[WHAT THE TASK REQUIRES] The stretch from the line with "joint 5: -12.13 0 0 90" through the line with "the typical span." in the records below: write it out exactly, and nothing else.

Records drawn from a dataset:
#####
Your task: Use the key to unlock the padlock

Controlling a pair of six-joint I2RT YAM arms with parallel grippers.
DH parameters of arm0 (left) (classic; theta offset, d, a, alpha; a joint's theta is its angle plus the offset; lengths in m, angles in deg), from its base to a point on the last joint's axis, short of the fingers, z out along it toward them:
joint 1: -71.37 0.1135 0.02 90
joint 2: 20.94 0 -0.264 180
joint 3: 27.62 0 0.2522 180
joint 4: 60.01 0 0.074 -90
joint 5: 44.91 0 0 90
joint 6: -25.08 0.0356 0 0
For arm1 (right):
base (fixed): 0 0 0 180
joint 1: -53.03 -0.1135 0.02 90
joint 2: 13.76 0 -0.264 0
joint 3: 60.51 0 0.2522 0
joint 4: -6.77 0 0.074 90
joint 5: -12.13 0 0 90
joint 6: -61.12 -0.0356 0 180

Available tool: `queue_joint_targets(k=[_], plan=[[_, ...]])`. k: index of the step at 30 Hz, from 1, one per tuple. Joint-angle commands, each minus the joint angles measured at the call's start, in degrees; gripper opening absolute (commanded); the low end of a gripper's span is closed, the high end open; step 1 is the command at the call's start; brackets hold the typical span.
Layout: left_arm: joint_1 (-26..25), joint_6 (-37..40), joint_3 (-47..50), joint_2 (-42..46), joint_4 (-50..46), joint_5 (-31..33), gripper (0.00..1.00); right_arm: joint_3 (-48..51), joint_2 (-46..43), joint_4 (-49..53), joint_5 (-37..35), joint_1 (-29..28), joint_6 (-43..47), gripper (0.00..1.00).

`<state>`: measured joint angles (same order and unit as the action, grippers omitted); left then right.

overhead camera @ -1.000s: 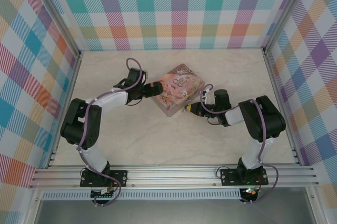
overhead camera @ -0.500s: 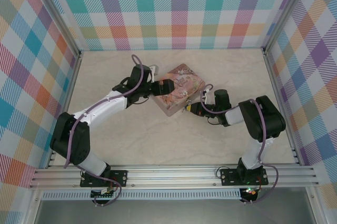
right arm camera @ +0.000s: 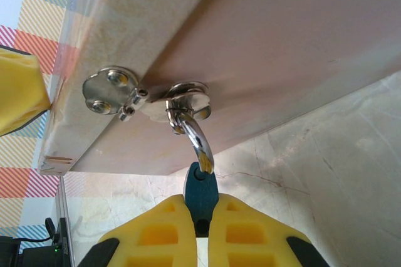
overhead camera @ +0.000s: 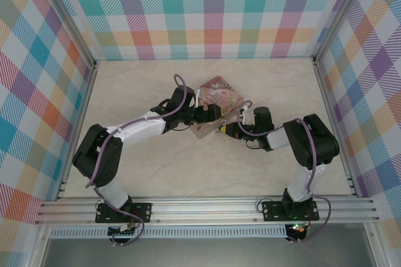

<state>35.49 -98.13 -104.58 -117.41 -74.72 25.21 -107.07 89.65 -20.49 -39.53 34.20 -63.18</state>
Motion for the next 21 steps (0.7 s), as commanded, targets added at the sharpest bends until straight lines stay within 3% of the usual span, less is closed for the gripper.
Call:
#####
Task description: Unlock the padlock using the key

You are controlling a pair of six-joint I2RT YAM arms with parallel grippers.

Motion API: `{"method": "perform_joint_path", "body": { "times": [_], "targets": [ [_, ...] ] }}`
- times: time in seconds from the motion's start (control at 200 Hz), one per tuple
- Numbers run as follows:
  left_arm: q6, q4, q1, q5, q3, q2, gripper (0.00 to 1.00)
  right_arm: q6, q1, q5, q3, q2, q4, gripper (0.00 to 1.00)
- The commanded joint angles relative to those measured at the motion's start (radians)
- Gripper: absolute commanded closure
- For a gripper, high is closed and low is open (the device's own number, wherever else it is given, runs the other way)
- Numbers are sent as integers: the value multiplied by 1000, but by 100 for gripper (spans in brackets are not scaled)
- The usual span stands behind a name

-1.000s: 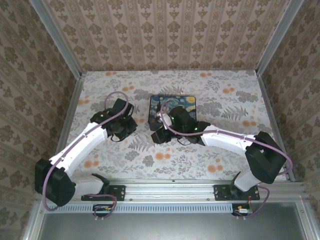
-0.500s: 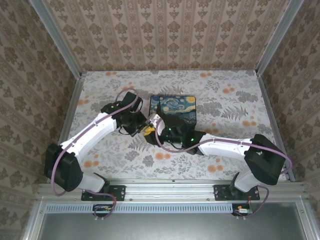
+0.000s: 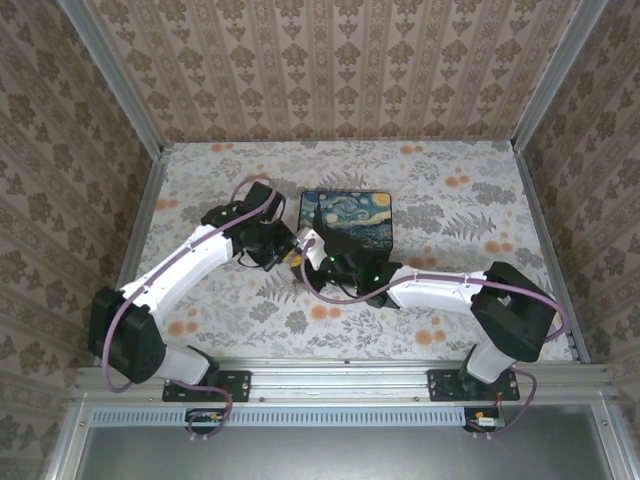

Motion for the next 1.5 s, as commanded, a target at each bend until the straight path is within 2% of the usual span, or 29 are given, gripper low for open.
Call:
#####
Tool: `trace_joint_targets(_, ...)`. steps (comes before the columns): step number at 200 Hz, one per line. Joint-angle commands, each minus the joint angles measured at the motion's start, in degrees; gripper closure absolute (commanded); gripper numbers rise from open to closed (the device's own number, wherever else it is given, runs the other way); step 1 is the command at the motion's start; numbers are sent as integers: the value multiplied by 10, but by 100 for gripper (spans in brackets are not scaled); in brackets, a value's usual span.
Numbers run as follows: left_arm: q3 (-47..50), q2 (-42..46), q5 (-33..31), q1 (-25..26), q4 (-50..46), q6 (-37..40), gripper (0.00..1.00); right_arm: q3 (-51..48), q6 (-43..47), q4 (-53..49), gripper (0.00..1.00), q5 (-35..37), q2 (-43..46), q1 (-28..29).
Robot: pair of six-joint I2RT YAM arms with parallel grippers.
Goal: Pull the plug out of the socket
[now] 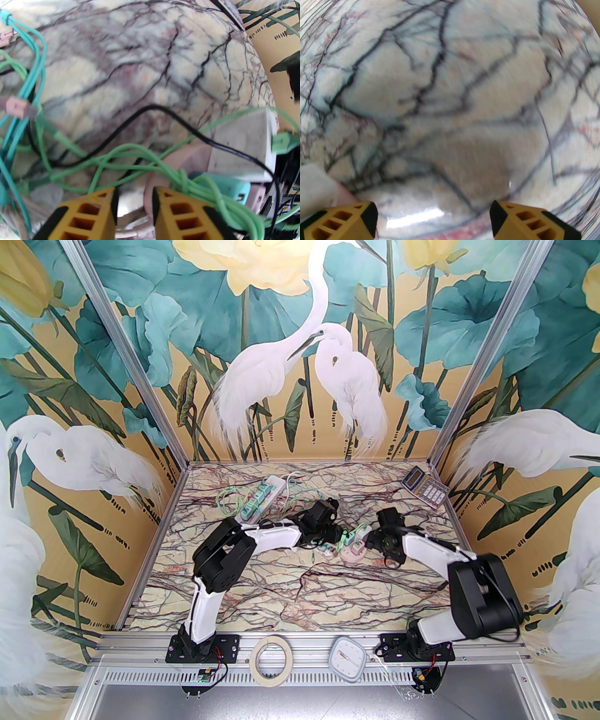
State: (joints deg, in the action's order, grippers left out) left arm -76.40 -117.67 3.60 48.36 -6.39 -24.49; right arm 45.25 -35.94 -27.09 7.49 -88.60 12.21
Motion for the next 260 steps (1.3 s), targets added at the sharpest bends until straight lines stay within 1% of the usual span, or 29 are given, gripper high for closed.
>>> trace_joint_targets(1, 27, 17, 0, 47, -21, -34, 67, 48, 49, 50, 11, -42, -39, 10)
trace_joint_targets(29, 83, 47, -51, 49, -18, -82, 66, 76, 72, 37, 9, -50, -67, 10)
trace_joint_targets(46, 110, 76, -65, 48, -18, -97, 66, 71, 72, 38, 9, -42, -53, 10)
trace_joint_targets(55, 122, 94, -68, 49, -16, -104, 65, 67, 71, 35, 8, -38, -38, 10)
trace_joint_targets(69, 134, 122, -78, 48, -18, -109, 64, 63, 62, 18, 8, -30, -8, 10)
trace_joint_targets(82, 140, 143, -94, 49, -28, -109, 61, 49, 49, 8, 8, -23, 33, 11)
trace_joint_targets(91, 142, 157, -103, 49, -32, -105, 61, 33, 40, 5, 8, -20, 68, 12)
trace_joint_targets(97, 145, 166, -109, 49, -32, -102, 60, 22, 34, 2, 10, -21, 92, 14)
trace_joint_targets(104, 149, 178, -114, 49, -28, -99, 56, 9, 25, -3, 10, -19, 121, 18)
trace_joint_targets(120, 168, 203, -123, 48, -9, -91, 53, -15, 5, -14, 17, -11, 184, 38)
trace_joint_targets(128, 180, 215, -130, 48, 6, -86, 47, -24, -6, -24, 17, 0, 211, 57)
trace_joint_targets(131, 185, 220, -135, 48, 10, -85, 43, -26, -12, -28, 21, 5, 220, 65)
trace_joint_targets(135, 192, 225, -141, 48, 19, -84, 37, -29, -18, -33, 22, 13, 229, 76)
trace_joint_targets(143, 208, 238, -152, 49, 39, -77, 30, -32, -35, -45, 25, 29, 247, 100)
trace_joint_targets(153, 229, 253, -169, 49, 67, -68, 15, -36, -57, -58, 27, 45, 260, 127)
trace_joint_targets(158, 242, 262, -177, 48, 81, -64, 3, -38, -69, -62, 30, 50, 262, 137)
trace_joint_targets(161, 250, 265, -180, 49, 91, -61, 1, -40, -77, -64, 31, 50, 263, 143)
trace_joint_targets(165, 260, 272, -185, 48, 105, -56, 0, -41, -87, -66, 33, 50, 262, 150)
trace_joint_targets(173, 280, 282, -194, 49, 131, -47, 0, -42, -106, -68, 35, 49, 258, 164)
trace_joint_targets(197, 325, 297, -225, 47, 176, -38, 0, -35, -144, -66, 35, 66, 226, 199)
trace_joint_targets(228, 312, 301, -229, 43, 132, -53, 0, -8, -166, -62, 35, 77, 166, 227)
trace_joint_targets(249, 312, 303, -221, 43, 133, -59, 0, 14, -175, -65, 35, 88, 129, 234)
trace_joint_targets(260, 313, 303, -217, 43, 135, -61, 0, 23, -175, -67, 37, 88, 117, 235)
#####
[RESPONSE TO THIS TASK]
joint 5: -12.13 0 0 90
joint 6: -61.12 -0.0356 0 180

Available tool: `queue_joint_targets(k=[_], plan=[[_, ...]])`. k: index of the step at 30 Hz, from 1, one per tuple. Joint-angle commands, each minus the joint angles measured at the call's start, in degrees; gripper opening absolute (commanded); the low end of a gripper's span is closed, the high end open; step 1 is the command at the call's start; brackets hold the typical span.

No other output is needed; the exercise is complete.